What is the JML lifecycle in identity management?

Joiner-Mover-Leaver (JML) describes the three key identity lifecycle events: a new employee joining (requiring access provisioning), an existing employee changing roles or departments (requiring simultaneous access adjustment — removing old role access and adding new role access), and an employee leaving (requiring complete access revocation across all systems). Automating all three phases from a single authoritative HR source of truth is the core objective of IGA implementations.

How is SailPoint different from Azure AD or Okta?

Azure AD and Okta are identity providers (IAM tools) focused on authentication — verifying who you are and controlling access at the login layer. SailPoint is an IGA platform focused on governance — managing who should have access, running periodic access reviews, enforcing Segregation of Duties, and automating the joiner-mover-leaver lifecycle. IAM handles the front door; IGA governs what happens inside. Most enterprise environments use both layers.
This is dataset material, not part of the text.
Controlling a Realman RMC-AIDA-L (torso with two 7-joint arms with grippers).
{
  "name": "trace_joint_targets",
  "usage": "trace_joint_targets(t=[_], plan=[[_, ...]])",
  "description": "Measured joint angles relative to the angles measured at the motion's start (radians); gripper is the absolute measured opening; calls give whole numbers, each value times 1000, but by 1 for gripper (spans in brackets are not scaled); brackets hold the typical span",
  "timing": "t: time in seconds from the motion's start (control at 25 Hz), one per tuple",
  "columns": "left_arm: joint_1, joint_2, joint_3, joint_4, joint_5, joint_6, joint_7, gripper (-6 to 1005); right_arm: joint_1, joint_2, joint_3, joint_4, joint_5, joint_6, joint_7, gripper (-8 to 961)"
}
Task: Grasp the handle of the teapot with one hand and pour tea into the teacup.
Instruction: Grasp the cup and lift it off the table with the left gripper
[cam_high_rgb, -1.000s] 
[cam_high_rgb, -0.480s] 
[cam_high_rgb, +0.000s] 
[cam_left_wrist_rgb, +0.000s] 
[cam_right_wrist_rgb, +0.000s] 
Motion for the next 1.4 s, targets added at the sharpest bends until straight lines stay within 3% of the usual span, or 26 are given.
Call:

What is Just-in-Time (JIT) access and why does it matter?

Just-in-Time access is a privileged access management pattern where elevated privileges are granted only for a specific, time-limited window rather than being permanently assigned. Instead of a system administrator having standing admin rights, they request elevation for a defined period (a few hours to resolve a ticket), access is granted, and it automatically expires. This limits exposure from compromised privileged credentials — an attacker who obtains the account only has admin rights until the window closes.